Task:
Every line containing "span" should be identified and copied from the data below.

---*---

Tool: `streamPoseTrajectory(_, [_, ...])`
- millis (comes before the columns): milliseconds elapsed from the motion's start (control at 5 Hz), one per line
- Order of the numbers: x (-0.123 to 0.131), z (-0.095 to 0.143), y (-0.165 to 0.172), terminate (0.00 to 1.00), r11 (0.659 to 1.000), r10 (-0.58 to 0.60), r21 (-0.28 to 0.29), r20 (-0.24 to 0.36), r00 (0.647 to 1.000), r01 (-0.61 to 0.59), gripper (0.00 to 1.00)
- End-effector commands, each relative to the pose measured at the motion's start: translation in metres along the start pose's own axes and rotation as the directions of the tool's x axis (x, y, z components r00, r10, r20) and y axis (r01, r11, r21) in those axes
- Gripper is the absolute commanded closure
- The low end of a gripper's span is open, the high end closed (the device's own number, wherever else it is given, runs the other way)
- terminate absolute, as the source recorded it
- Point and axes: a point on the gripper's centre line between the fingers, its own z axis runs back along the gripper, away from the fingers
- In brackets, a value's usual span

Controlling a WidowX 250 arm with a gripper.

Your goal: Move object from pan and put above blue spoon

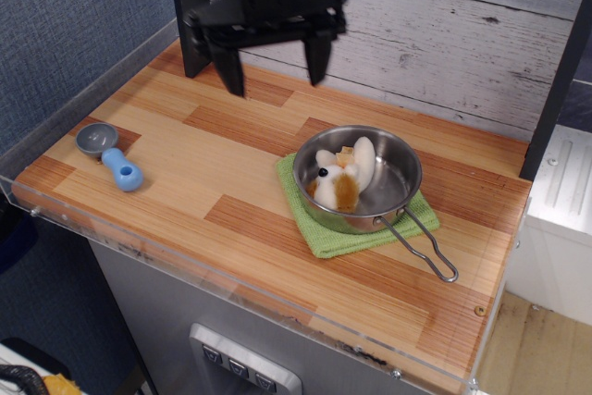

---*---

Written response:
- The low end of a gripper's span is open, the high end closed (the device's own number, wherever else it is given, runs the other way)
- In brackets, a value's usual span

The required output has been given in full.